The problem: Would you please copy each line of the data in which the string "that" occurs?

Source records:

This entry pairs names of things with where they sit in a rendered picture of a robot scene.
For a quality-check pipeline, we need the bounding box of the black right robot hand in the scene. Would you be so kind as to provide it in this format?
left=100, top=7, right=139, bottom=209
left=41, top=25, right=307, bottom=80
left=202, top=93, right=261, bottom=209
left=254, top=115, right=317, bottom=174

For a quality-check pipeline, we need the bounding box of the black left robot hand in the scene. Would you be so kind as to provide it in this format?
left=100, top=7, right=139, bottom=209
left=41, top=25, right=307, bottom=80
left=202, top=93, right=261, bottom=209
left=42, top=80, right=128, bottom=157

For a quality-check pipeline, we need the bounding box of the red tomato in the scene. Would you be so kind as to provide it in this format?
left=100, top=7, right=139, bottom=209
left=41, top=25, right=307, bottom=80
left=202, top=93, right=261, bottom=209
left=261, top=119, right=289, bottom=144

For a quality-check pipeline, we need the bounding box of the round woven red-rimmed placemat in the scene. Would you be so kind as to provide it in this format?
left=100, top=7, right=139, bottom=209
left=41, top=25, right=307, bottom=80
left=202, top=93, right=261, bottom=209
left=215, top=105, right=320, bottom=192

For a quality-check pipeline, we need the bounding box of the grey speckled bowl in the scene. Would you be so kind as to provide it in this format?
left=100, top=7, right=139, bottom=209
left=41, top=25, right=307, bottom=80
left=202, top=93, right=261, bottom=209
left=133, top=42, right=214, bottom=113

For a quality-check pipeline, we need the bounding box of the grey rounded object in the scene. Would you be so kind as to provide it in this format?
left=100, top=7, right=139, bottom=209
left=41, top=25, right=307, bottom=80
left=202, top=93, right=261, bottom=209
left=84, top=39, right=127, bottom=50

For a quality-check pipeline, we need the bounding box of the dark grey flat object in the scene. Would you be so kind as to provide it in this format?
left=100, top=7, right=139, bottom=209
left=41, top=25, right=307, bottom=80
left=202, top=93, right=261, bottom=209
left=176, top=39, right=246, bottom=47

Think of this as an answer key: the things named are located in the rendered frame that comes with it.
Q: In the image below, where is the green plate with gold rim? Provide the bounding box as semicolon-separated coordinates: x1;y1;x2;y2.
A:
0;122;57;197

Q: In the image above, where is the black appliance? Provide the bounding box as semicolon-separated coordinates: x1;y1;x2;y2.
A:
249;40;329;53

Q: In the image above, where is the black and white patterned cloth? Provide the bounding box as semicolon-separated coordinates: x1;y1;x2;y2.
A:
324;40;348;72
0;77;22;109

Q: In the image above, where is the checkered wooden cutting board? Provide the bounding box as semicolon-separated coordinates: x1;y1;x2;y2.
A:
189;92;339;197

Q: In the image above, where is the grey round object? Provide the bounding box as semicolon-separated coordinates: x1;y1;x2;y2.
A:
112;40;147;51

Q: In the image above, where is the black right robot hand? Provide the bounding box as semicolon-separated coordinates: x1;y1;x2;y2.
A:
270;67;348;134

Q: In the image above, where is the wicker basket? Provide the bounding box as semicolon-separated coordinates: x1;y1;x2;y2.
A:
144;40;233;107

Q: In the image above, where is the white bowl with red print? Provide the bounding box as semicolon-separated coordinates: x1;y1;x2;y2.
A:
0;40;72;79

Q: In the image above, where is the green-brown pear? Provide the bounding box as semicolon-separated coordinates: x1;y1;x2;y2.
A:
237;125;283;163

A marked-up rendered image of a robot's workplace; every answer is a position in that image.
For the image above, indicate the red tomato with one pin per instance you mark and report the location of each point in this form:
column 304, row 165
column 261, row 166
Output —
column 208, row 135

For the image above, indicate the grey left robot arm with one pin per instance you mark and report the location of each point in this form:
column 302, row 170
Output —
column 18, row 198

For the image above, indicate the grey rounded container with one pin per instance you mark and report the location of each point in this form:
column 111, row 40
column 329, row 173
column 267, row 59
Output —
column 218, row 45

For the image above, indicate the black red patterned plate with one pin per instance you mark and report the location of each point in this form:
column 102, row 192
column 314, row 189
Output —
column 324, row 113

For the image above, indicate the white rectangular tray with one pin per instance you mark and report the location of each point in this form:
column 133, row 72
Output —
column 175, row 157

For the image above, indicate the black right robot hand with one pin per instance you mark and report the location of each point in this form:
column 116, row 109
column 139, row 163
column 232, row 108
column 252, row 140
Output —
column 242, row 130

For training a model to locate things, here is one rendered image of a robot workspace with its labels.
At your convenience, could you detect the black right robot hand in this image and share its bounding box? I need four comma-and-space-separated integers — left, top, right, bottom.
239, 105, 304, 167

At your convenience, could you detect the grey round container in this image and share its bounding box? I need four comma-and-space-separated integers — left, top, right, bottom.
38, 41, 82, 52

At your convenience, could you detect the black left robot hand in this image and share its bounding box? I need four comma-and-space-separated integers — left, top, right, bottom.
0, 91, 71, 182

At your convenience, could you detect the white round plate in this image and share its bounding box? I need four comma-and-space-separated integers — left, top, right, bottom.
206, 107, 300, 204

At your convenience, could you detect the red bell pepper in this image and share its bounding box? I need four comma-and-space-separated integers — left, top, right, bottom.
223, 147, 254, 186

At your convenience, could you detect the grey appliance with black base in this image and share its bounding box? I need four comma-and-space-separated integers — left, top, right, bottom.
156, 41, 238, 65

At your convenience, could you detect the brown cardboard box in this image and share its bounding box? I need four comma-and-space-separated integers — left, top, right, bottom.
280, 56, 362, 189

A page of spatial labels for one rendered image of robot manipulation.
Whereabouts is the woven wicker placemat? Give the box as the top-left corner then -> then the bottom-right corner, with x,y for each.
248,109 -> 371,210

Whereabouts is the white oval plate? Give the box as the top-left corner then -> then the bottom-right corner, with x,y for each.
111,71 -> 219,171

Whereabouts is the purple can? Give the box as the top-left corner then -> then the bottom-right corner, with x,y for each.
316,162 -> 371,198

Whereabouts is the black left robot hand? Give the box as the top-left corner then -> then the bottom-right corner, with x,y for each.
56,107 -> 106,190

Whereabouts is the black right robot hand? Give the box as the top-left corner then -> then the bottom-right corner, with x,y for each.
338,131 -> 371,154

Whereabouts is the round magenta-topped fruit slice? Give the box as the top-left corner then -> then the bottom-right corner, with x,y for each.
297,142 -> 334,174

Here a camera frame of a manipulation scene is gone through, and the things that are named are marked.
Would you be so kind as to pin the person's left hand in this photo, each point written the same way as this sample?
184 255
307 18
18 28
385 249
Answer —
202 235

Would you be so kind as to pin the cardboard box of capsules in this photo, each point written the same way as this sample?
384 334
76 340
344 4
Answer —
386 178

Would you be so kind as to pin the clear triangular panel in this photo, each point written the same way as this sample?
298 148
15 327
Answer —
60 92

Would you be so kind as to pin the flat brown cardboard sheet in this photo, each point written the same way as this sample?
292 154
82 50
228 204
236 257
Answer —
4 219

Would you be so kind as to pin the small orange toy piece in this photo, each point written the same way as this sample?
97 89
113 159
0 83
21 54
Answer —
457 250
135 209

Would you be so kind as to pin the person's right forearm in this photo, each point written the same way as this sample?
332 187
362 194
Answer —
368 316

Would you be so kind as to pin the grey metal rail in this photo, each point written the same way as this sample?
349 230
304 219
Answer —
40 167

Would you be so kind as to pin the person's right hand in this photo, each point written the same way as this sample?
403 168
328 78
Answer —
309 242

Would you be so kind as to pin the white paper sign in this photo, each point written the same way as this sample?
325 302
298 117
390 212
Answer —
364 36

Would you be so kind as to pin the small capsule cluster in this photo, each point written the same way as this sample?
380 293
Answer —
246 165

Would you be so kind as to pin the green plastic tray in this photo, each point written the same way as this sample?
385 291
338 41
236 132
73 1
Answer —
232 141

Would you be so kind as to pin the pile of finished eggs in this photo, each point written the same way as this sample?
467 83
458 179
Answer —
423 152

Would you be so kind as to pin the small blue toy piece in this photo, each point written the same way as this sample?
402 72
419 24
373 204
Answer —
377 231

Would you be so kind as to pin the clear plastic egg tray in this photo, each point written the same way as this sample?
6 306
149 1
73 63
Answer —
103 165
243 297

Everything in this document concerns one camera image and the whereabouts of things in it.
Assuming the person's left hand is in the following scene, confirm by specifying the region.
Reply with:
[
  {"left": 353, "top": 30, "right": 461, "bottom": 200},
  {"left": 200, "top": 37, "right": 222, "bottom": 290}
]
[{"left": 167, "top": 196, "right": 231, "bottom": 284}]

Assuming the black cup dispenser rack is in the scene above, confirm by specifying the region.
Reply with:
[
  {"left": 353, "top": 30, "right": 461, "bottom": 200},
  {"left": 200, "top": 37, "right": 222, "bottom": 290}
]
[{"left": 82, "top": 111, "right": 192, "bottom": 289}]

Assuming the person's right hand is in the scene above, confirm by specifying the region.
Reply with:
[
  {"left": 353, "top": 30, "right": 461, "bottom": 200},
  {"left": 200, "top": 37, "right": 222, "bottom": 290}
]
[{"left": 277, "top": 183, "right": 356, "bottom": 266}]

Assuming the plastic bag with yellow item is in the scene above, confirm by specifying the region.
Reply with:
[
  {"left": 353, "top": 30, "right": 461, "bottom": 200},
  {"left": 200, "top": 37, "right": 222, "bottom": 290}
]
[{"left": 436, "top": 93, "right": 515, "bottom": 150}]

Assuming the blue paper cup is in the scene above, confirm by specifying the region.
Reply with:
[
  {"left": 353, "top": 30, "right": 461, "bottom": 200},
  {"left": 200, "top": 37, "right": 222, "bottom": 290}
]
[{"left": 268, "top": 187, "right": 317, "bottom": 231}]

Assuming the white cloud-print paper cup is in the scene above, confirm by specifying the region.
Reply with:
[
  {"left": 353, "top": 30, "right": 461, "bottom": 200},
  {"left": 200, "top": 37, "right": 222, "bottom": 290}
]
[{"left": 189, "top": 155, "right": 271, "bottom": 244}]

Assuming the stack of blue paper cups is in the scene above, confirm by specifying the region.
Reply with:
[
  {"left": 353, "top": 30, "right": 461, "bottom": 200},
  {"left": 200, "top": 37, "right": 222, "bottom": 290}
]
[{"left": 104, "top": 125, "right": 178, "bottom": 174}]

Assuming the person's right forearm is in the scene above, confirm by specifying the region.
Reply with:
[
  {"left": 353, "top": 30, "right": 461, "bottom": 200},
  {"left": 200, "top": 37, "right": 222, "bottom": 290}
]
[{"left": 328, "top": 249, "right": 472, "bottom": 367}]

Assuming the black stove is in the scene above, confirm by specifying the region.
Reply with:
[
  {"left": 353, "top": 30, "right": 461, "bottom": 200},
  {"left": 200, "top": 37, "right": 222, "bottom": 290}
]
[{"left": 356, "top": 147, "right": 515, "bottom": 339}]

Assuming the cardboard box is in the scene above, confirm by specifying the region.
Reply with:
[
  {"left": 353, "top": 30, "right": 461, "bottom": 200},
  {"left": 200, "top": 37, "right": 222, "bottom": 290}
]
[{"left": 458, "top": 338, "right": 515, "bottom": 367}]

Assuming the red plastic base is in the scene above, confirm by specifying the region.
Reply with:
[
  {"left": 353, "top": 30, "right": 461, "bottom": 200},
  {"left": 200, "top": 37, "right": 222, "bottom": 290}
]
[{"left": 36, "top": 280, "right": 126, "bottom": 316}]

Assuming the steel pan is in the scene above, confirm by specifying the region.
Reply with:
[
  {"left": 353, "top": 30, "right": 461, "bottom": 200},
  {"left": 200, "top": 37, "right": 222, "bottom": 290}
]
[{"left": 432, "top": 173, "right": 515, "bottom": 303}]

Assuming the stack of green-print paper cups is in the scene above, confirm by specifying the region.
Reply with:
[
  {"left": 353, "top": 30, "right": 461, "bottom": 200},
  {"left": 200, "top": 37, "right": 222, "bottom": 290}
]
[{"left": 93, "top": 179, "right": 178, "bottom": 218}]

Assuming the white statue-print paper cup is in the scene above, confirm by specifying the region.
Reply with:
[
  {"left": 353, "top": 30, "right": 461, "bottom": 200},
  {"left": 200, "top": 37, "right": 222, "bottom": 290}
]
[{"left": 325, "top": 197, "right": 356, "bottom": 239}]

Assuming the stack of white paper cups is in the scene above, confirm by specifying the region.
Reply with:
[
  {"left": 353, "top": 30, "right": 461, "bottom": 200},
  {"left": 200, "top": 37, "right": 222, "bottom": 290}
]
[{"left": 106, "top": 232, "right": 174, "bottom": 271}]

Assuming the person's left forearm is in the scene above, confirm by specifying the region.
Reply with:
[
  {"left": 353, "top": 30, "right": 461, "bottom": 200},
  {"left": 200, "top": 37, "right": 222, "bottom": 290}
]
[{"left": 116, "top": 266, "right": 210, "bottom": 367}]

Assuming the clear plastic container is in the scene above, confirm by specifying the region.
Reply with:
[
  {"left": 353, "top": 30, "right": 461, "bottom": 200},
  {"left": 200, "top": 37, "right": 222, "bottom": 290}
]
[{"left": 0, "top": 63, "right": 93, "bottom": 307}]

Solution to the problem:
Think of this as an answer key: the things named are located in the rendered frame that comes with it.
A marked-up rendered image of a robot's workplace; every answer is a position in that image.
Here a camera frame of a manipulation scene is gone through, and the things that are named are marked.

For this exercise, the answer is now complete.